[2022_09_02_07]むつ市核燃新税、国同意へ(東奥日報2022年9月2日)
 
参照元
むつ市核燃新税、国同意へ

 青森県むつ市が導入に向けて総務相へ申請した使用済燃料税(核燃新税)の「大臣協議」を巡り、有識者でつくる国の地方財政審議会が、新税に「同意すべきだ」として事実上合意したことが1日分かった。地財審の意見を踏まえ、総務相が同意について最終判断する。一方で、納税を義務付けられる事業者と市の主張は依然として対立。地財審は議論を継続し、市側に事業者の理解を得るよう促す方針。
 使用済み核燃料をむつ市内で一時保管する中間貯蔵施設は、親会社の東京電力と日本原子力発電が出資する「リサイクル燃料貯蔵」(むつ市、RFS)が運営する。市は使用済み核燃料への課税に向けて3月末、国に協議を申請。総務相は地財審の意見を聞いた上で同意、不同意を判断する。
 地財審は4月以降、非公開で6回協議。1日に公開した直近の会合の議事要旨によると、委員5人は核燃新税の導入に同意すべきだとの意見でまとまった。
 RFSは従来、「具体的な搬入計画が示されていないため収支計画を策定できない」と主張。一方で地方税法は「税負担が著しく過重」などの3要件に該当しない限り、総務相が同意しなければならないと定める。

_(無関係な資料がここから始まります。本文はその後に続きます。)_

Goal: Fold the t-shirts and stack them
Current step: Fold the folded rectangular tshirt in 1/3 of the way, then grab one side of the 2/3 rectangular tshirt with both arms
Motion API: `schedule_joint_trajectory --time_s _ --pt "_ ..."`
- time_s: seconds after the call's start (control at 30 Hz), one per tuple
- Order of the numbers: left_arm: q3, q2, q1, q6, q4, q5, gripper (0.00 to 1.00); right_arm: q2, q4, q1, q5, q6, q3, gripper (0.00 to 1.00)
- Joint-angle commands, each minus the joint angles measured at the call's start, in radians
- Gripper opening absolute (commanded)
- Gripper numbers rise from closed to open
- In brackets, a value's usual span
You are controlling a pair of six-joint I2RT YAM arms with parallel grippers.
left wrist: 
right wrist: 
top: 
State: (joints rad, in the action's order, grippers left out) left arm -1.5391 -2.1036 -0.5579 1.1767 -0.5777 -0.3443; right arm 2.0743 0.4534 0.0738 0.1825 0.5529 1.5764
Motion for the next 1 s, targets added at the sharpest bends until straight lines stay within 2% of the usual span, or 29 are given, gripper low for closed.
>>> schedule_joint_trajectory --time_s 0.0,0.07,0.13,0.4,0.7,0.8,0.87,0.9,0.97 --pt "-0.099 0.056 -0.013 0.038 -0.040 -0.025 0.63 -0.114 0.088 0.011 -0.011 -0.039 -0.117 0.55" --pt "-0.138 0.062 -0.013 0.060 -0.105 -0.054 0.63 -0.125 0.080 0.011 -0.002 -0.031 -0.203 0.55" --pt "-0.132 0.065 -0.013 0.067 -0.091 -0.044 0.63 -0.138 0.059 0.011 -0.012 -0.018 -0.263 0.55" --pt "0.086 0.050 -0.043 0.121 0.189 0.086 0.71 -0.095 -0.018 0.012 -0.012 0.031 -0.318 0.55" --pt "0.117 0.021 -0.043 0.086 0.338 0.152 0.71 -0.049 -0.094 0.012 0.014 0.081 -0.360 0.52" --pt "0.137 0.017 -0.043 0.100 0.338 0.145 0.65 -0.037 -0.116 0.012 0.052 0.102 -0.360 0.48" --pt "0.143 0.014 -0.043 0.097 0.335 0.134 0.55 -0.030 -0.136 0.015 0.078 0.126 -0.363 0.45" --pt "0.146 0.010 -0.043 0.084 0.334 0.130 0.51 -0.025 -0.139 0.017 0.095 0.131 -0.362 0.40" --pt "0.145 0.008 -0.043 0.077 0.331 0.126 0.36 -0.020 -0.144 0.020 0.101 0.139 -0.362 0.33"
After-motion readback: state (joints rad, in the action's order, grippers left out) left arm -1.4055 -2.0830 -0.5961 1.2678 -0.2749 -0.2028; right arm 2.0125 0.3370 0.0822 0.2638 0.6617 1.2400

 「貯蔵する使用済み核燃料のウラン重量1キロ当たり620円」としたむつ市の税率について、地財審は他地域の先例と比べて著しく高いとは言えないーと判断。RFSの主張通りだとしても「著しく過重」には当たらないと結論付けた。
 市は当初、「受け入れ時に1キロ当たり1万9400円、貯蔵は1300円」と設定。税収は5年間で約94億円とはじいた。しかしRFSの要請を踏まえ、受け入れの課税を断念。貯蔵の税率も引き下げ、5年間の試算額を約5億8千万円まで減らした経緯がある。市の試算によると、貯蔵期間の50年間では1千億円以上の税収を見込んでいる。
 地財審は譲歩した市側の姿勢を評価。その半面、RFSと合意した上での課税が望ましいと指摘。同意に当たっては「理解が得られるよう引き続き努めることが必要」と伝えてはどうかーとの見解も示し、次回会合で付帯意見について協議し、議論が終結すれば総務相の同意判断へ移る。